What makes butterscotch?
Unfortunately, although the distillery had the bottle of bourbon, they didn’t have the recipe. So how to recreate the distinctive taste of Old Taylor bourbon? As Eaves said on NPR:
‘The most dominant flavour in that 1917 bourbon was the butterscotch note. That's something that bourbon aficionados and the ‘dusty hunters’ recognize about historic Old Taylor bourbon is this beautiful, rich, creamy, sweet butterscotch note — and the mouthfeel of that particular bottle was really unique for a historic whiskey.’

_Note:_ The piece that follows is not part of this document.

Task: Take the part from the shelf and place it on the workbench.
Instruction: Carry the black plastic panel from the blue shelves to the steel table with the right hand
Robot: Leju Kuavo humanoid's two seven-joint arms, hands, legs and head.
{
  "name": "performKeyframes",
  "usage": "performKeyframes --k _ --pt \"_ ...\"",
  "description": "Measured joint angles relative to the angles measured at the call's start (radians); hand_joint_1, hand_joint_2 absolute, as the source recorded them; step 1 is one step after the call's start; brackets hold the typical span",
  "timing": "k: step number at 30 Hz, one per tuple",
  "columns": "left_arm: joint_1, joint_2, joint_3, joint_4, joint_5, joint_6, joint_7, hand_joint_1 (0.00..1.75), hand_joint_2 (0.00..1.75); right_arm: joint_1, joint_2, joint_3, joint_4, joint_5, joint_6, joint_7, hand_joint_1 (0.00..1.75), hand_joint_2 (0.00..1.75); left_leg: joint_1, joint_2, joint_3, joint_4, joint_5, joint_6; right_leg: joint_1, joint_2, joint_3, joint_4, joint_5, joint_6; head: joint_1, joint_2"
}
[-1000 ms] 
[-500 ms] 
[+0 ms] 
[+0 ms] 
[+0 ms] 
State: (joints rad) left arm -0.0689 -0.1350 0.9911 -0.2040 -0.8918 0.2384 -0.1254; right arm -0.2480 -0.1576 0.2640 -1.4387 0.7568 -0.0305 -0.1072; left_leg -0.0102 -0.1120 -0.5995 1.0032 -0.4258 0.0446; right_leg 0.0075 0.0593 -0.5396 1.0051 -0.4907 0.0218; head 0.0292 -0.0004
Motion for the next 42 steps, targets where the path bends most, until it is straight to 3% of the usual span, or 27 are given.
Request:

To determine hints on the recipe, eaves turned to chromatography - ‘We decided to use a good old-fashioned 'GC' — gas chromatography’ Eaves said on NPR. Using chromatography, they were able to discover which grains were used in the recipe and in what ratio. They also found a modern yeast strain that had a similar taste profile. This allowed Castle & Key to take flavour cues from the past to make a very modern bourbon - Eaves states that ‘We didn't really want to replicate what he was making exactly, but take those flavour cues from the past, and then model our recipe around that.’
The drink is currently aging - a process that will take a minimum of four years.